Work instructions. An exact copy of the listing below is required.

---------------

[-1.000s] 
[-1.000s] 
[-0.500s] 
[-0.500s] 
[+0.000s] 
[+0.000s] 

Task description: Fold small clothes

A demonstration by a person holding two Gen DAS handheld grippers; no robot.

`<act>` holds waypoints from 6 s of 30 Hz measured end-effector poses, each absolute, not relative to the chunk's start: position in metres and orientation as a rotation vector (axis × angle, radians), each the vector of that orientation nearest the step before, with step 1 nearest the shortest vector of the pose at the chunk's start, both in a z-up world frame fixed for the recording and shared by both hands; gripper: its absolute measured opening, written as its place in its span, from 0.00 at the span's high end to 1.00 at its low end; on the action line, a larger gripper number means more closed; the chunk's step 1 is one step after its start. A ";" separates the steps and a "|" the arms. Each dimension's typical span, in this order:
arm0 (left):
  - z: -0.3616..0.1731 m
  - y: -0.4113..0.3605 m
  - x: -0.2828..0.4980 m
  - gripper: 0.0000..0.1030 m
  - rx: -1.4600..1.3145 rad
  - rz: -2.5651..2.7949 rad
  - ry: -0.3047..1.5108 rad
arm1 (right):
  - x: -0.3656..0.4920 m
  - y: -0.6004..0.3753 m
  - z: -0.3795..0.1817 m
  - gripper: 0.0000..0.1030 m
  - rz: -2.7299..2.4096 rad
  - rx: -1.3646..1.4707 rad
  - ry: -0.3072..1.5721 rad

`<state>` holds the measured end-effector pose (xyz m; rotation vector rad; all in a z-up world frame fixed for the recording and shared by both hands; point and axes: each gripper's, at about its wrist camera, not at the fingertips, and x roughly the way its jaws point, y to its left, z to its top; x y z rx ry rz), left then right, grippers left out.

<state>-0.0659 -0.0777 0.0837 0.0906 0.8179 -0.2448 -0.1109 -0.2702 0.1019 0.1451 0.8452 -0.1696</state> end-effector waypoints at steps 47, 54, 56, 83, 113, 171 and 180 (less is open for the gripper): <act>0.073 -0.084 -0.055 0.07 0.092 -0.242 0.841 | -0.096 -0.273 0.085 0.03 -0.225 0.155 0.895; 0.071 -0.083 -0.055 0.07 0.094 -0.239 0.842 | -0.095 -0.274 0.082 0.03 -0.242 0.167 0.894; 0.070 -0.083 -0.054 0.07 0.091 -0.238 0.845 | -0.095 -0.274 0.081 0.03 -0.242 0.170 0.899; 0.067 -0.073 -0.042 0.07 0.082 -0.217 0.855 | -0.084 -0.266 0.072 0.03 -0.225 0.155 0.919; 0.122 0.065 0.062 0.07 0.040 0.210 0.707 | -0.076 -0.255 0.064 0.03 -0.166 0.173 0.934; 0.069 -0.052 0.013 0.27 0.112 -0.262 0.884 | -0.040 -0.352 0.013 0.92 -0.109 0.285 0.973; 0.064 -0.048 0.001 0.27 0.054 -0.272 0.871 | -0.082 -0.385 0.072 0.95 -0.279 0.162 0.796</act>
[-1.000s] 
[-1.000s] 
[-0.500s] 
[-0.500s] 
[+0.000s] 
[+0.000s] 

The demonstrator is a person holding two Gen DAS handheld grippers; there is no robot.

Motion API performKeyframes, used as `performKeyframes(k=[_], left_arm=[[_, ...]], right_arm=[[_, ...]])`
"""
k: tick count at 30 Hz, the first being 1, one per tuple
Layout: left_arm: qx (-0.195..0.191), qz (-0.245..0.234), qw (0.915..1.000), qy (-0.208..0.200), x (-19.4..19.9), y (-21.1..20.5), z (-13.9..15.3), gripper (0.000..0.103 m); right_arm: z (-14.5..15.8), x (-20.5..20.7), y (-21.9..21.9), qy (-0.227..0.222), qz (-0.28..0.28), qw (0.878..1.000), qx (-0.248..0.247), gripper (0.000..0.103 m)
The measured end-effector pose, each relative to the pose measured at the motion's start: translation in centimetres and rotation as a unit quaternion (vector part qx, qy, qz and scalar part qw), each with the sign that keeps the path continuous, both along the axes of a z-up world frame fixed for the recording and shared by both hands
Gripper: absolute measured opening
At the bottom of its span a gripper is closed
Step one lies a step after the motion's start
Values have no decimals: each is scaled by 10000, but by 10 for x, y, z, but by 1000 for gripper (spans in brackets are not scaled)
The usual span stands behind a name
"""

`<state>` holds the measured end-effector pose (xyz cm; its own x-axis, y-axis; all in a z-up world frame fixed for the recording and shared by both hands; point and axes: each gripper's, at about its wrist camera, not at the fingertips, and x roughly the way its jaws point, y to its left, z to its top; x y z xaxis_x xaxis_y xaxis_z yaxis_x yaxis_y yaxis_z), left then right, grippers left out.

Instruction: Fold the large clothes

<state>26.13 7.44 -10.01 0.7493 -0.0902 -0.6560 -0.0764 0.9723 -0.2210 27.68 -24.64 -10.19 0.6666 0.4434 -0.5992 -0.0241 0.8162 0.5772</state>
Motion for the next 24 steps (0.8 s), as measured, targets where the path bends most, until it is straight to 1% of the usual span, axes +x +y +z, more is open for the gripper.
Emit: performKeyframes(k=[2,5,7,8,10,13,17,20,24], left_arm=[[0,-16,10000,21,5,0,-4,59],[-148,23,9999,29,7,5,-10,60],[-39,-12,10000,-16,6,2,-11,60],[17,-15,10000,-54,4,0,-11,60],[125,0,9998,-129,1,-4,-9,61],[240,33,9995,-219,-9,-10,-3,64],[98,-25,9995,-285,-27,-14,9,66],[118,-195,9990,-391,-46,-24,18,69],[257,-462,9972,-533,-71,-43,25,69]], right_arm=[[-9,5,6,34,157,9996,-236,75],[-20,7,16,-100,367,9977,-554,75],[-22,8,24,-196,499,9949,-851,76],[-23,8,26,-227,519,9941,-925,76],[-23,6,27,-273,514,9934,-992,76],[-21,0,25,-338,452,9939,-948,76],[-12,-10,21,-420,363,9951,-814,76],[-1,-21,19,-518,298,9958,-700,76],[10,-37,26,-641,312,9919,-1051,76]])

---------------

Expected output.
[-1.000s] 
[-1.000s] 
[-0.500s] 
[-0.500s] 
[+0.000s] 
[+0.000s] 

Task description: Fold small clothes

A demonstration by a person holding two Gen DAS handheld grippers; no robot.

`<act>` holds waypoints from 6 s of 30 Hz measured end-effector poses, each absolute, not relative to the chunk's start: position in metres and orientation as a rotation vector (axis × angle, radians), each the vector of that orientation nearest the step before, with step 1 nearest the shortest vector of the pose at the chunk's start, both in a z-up world frame fixed for the recording and shared by both hands; gripper: its absolute measured opening, written as its place in its span, from 0.00 at the span's high end to 1.00 at its low end; on the action line, a larger gripper number means more closed; the chunk's step 1 is one step after its start. A ";" separates the steps and a "|" the arms. Each dimension's typical span, in this order:
arm0 (left):
  - z: -0.3616..0.1731 m
  - y: -0.4113..0.3605 m
  - x: -0.2828..0.4980 m
  - gripper: 0.0000..0.1030 m
  - rx: -1.4600..1.3145 rad
  - rz: -2.5651..2.7949 rad
  - ry: -0.3047..1.5108 rad
arm1 (right):
  - x: -0.3656..0.4920 m
  - y: -0.6004..0.3753 m
  - z: -0.3795..0.1817 m
  - gripper: 0.0000..0.1030 m
  - rz: -2.7299..2.4096 rad
  - rx: -1.3646..1.4707 rad
  - ry: -0.3072..1.5721 rad

`<state>` holds the measured end-effector pose (xyz m; rotation vector rad; all in a z-up world frame fixed for the recording and shared by both hands; point and axes: each gripper's, at about its wrist camera, not at the fingertips, and x roughly the way its jaws point, y to its left, z to its top; x y z rx ry rz), left then right, grippers left out.

<state>-0.0659 -0.0777 0.0837 0.0906 0.8179 -0.2448 -0.1109 -0.2702 0.1019 0.1451 0.8452 -0.1696</state> end-effector waypoints at steps 47, 54, 56, 83, 113, 171 and 180 (less is open for the gripper): <act>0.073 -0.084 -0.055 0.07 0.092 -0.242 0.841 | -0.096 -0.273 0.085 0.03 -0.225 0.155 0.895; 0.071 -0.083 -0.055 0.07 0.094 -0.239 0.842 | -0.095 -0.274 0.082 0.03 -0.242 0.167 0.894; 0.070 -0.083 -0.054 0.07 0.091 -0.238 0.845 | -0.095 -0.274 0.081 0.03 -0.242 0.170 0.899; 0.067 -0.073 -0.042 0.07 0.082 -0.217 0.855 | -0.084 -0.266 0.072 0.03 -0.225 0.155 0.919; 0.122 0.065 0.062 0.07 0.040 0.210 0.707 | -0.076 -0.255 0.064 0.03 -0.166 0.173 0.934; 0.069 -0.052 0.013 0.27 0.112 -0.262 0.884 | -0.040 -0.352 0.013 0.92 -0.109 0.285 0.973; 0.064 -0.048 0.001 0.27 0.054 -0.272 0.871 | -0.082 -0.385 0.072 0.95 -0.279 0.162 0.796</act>
[-1.000s] 
[-1.000s] 
[-0.500s] 
[-0.500s] 
[+0.000s] 
[+0.000s] 

The demonstrator is a person holding two Gen DAS handheld grippers; there is no robot.

Motion API performKeyframes, used as `performKeyframes(k=[_], left_arm=[[_, ...]], right_arm=[[_, ...]])`
"""
k: tick count at 30 Hz, the first being 1, one per tuple
Layout: left_arm: qx (-0.195..0.191), qz (-0.245..0.234), qw (0.915..1.000), qy (-0.208..0.200), x (-19.4..19.9), y (-21.1..20.5), z (-13.9..15.3), gripper (0.000..0.103 m); right_arm: z (-14.5..15.8), x (-20.5..20.7), y (-21.9..21.9), qy (-0.227..0.222), qz (-0.28..0.28), qw (0.878..1.000), qx (-0.248..0.247), gripper (0.000..0.103 m)
The measured end-effector pose, each relative to the pose measured at the motion's start: translation in centimetres and rotation as a unit quaternion (vector part qx, qy, qz and scalar part qw), each with the sign that keeps the path continuous, both along the axes of a z-up world frame fixed for the recording and shared by both hands
Gripper: absolute measured opening
At the bottom of its span a gripper is closed
Step one lies a step after the motion's start
Values have no decimals: each is scaled by 10000, but by 10 for x, y, z, but by 1000 for gripper (spans in brackets are not scaled)
The usual span stands behind a name
"""

`<state>` holds the measured end-effector pose (xyz cm; its own x-axis, y-axis; all in a z-up world frame fixed for the recording and shared by both hands; point and axes: each gripper's, at about its wrist camera, not at the fingertips, and x roughly the way its jaws point, y to its left, z to its top; x y z xaxis_x xaxis_y xaxis_z yaxis_x yaxis_y yaxis_z), left then right, grippers left out.

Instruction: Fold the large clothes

<state>26.13 7.44 -10.01 0.7493 -0.0902 -0.6560 -0.0764 0.9723 -0.2210 27.68 -24.64 -10.19 0.6666 0.4434 -0.5992 -0.0241 0.8162 0.5772</state>
Motion for the next 24 steps (0.8 s), as measured, targets where the path bends most, until it is straight to 1% of the usual span, axes +x +y +z, more is open for the gripper.
Emit: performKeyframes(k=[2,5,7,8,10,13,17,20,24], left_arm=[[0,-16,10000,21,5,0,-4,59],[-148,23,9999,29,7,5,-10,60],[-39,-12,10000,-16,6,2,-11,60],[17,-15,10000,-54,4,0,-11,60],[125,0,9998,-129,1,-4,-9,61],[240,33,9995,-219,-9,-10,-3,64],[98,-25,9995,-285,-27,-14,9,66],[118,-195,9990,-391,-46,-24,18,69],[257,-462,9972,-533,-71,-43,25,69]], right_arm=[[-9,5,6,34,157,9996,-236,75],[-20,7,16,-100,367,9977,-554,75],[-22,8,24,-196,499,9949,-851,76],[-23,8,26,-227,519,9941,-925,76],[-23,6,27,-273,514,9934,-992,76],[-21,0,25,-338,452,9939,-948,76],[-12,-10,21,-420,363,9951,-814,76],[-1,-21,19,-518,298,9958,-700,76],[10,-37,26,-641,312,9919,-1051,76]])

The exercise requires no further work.